◆ Action item:
Below are entries; copy exactly the lines from the one with "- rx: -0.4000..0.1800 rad" through the one with "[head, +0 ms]", both included, and leave out the rest.

◆ Records supplied:
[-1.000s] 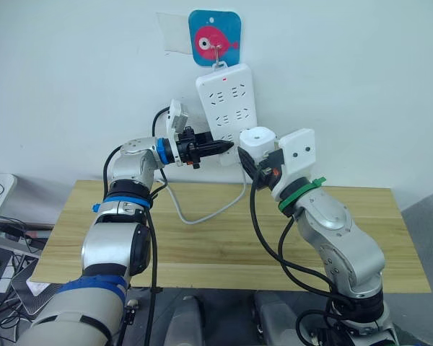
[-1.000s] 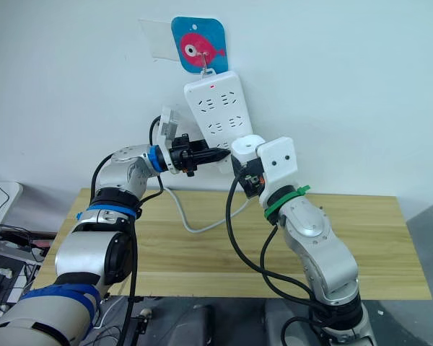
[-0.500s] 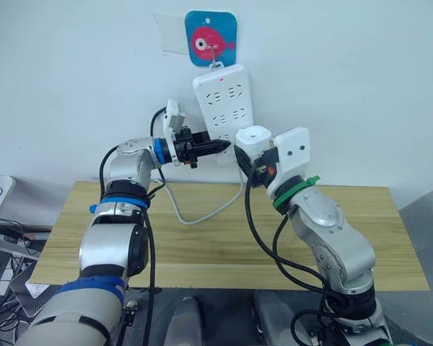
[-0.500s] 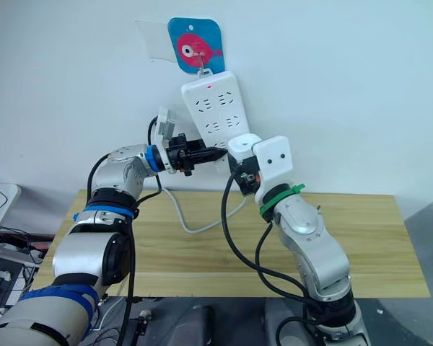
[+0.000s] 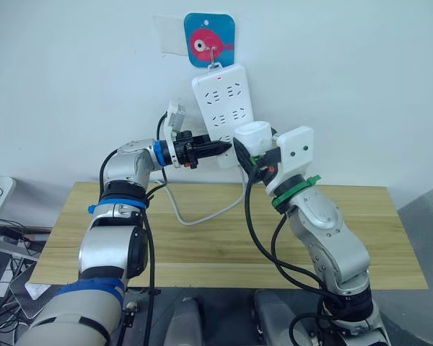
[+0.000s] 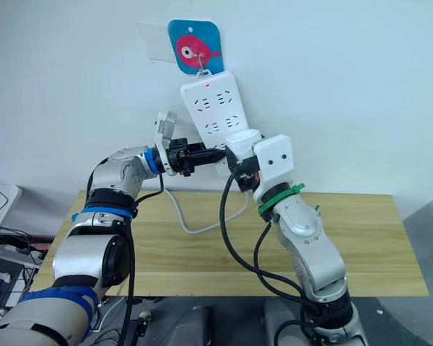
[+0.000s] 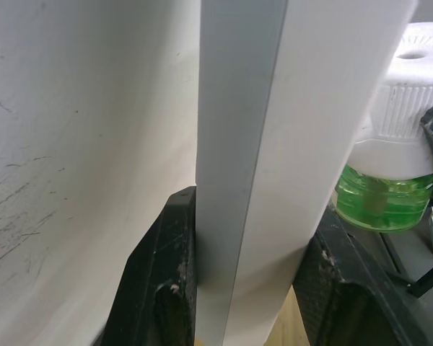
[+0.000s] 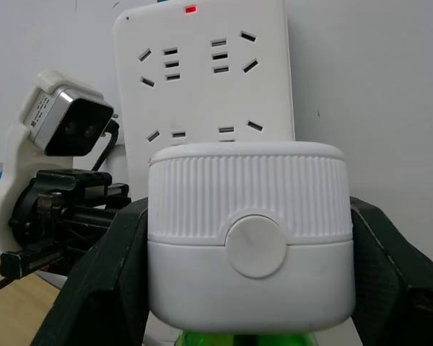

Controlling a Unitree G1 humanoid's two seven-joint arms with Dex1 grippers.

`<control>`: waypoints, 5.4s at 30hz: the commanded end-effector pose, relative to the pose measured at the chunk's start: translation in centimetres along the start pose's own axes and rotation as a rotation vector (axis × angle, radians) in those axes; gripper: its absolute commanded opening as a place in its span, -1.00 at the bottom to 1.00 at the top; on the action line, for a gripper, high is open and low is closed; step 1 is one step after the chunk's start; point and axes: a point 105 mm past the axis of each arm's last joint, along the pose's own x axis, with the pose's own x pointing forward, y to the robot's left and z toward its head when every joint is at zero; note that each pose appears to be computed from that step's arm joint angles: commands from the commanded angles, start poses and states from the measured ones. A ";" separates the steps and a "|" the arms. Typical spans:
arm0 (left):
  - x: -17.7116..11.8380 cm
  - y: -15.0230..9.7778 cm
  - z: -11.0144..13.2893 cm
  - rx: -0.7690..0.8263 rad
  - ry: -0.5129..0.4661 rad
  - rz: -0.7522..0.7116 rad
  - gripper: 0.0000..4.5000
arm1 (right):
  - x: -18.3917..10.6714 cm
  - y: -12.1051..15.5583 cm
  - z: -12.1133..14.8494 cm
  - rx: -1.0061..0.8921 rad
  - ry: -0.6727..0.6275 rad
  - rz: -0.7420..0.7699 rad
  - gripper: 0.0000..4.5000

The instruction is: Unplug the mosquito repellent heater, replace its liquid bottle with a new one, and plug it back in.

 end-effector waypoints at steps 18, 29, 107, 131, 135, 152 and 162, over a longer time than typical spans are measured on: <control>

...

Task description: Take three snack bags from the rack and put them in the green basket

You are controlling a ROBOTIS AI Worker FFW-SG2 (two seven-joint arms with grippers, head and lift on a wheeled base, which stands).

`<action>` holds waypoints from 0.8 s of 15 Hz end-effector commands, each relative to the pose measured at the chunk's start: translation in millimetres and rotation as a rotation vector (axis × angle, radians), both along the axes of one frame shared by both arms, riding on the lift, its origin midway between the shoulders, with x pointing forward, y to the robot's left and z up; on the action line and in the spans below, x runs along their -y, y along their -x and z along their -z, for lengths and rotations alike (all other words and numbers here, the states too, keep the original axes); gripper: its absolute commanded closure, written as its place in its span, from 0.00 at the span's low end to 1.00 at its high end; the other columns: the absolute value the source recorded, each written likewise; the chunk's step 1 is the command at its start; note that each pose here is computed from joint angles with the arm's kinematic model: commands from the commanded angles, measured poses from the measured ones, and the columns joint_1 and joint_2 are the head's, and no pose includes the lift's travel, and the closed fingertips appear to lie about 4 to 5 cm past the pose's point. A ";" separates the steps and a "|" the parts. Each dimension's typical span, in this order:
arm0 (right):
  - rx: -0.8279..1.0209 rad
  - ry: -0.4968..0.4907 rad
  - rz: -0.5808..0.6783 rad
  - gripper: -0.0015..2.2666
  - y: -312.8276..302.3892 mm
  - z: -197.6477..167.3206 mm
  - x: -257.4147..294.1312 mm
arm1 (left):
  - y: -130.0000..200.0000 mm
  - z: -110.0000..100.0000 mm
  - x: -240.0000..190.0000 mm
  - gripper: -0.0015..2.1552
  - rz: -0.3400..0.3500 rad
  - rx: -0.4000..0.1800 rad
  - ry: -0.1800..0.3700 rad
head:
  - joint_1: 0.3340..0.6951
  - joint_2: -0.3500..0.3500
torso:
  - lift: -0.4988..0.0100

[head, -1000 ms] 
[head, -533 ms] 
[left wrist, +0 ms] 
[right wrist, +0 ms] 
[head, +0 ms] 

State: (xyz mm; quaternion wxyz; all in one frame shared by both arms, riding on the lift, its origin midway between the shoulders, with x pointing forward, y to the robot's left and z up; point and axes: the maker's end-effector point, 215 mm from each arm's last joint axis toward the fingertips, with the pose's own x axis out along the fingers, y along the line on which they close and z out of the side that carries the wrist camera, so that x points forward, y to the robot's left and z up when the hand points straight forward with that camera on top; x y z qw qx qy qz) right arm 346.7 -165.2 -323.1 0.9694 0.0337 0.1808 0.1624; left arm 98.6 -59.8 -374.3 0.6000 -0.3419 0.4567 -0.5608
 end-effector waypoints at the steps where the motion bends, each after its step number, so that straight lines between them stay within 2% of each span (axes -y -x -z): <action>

◆ Output below:
  - rx: -0.4000..0.1800 rad
  - ry: -0.1800..0.3700 rad
head:
  - joint_1: 0.3340..0.6951
  - joint_2: -0.3500..0.3500
torso:
  - lift: -0.4988..0.0100

[head, -1000 ms] 
[head, -533 ms] 
[left wrist, +0 ms] 
[right wrist, +0 ms] 
[head, +0 ms] 

No more output will be given.